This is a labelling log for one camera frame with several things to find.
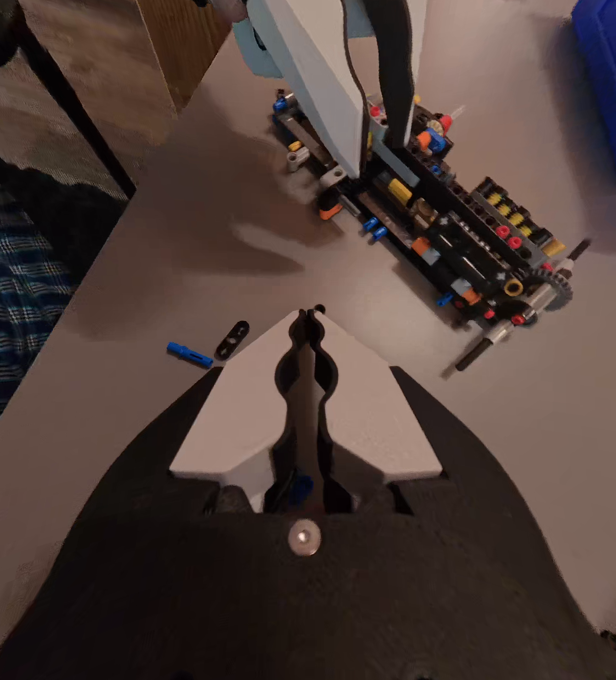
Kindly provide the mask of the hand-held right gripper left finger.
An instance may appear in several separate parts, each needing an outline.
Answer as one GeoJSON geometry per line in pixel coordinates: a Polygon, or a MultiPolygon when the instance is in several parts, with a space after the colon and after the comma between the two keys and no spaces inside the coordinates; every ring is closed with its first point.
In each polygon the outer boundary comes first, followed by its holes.
{"type": "Polygon", "coordinates": [[[295,465],[287,395],[300,377],[308,314],[292,311],[221,370],[170,464],[179,479],[241,488],[256,513],[295,465]]]}

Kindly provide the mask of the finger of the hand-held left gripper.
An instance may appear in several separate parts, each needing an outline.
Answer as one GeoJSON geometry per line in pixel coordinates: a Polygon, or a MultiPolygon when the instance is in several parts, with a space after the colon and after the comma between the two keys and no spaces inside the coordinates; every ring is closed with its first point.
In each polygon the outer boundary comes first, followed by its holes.
{"type": "Polygon", "coordinates": [[[427,1],[378,1],[373,28],[389,143],[404,148],[411,136],[427,1]]]}
{"type": "Polygon", "coordinates": [[[342,1],[248,1],[247,12],[324,146],[356,179],[366,102],[350,59],[342,1]]]}

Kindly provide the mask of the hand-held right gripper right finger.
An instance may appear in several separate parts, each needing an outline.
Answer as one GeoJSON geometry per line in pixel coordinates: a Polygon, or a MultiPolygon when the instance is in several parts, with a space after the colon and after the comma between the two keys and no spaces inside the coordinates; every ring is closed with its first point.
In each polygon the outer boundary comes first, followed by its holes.
{"type": "Polygon", "coordinates": [[[317,456],[328,513],[349,513],[391,483],[435,480],[442,465],[388,361],[312,312],[317,456]]]}

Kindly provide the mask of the small blue lego connector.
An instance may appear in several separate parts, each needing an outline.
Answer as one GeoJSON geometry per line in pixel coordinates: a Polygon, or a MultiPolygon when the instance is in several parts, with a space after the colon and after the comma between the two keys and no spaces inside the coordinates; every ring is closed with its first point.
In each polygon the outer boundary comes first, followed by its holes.
{"type": "Polygon", "coordinates": [[[292,481],[289,484],[288,506],[292,509],[302,506],[312,495],[314,481],[312,476],[295,468],[292,481]]]}

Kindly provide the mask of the black lego technic model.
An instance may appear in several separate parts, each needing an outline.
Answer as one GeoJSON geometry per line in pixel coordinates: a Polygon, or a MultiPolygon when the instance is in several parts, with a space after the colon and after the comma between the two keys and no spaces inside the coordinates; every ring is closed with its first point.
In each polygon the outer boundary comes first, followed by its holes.
{"type": "Polygon", "coordinates": [[[394,149],[383,98],[370,96],[366,104],[364,166],[355,179],[326,149],[293,92],[277,90],[271,121],[289,142],[288,170],[308,166],[319,178],[322,220],[347,209],[371,243],[386,239],[431,283],[437,306],[457,310],[458,327],[482,329],[454,370],[572,301],[573,270],[591,240],[560,258],[566,246],[501,185],[486,177],[468,191],[456,180],[448,132],[461,109],[434,113],[415,95],[411,138],[394,149]]]}

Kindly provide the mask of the long blue lego pin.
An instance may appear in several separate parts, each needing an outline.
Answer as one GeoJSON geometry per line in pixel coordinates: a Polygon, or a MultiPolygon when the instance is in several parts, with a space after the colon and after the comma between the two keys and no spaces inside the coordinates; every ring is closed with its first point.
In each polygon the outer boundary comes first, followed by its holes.
{"type": "Polygon", "coordinates": [[[180,345],[175,342],[169,342],[167,344],[166,351],[168,354],[178,358],[179,360],[189,362],[206,370],[211,369],[214,363],[213,358],[198,353],[185,345],[180,345]]]}

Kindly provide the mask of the person's left hand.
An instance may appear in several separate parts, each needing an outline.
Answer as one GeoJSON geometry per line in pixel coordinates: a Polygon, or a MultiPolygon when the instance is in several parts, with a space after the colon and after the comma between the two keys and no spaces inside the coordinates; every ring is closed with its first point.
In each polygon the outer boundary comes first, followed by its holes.
{"type": "Polygon", "coordinates": [[[248,18],[246,1],[197,1],[201,7],[211,5],[227,23],[234,24],[248,18]]]}

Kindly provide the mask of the black metal table leg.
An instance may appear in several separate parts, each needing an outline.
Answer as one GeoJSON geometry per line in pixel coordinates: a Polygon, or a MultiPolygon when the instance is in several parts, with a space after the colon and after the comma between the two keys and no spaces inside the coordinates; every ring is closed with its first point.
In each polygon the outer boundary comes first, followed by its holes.
{"type": "Polygon", "coordinates": [[[128,199],[136,186],[114,154],[108,142],[86,112],[74,88],[49,51],[44,48],[25,20],[17,27],[17,41],[30,69],[57,106],[67,115],[74,128],[86,140],[107,173],[128,199]]]}

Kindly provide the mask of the person's plaid shirt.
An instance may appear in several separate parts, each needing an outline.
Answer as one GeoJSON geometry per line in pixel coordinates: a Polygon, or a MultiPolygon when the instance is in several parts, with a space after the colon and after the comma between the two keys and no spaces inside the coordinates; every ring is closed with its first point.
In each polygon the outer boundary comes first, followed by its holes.
{"type": "Polygon", "coordinates": [[[74,292],[66,268],[29,224],[0,224],[0,416],[74,292]]]}

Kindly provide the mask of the person's dark trousers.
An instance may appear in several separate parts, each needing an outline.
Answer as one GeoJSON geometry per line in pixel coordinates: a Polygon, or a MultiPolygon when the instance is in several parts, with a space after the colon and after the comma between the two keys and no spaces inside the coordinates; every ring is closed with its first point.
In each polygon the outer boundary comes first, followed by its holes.
{"type": "Polygon", "coordinates": [[[0,157],[0,186],[49,242],[74,287],[81,284],[128,206],[88,183],[63,183],[0,157]]]}

☆ ☆ ☆ ☆ ☆ ☆ ☆

__What the task requires__:
Your answer must be the exact lines from the start of the data through the line with "Kindly provide the mask of the hand-held right gripper right", inclusive, and nothing else; pictures do not belong in it.

__Result below__:
This is a labelling log for one camera frame with several things to find.
Kindly provide the mask of the hand-held right gripper left finger.
An instance may appear in several separate parts, each needing an outline.
Answer as one GeoJSON geometry per line in pixel coordinates: a Polygon, or a MultiPolygon when the instance is in several parts, with a space after the colon and after the comma between the two keys and no spaces inside the coordinates; every ring is closed with its first point.
In each polygon the outer boundary comes first, followed by its holes.
{"type": "Polygon", "coordinates": [[[295,465],[287,395],[300,377],[308,314],[292,311],[221,370],[170,464],[179,479],[241,488],[256,513],[295,465]]]}

Kindly provide the mask of the finger of the hand-held left gripper.
An instance may appear in several separate parts, each needing an outline.
Answer as one GeoJSON geometry per line in pixel coordinates: a Polygon, or a MultiPolygon when the instance is in several parts, with a space after the colon and after the comma between the two keys and no spaces inside the coordinates; every ring is closed with its first point.
In each polygon the outer boundary comes first, followed by its holes.
{"type": "Polygon", "coordinates": [[[427,1],[378,1],[373,28],[389,143],[404,148],[411,136],[427,1]]]}
{"type": "Polygon", "coordinates": [[[342,1],[248,1],[247,12],[324,146],[356,179],[366,102],[350,59],[342,1]]]}

Kindly provide the mask of the hand-held right gripper right finger.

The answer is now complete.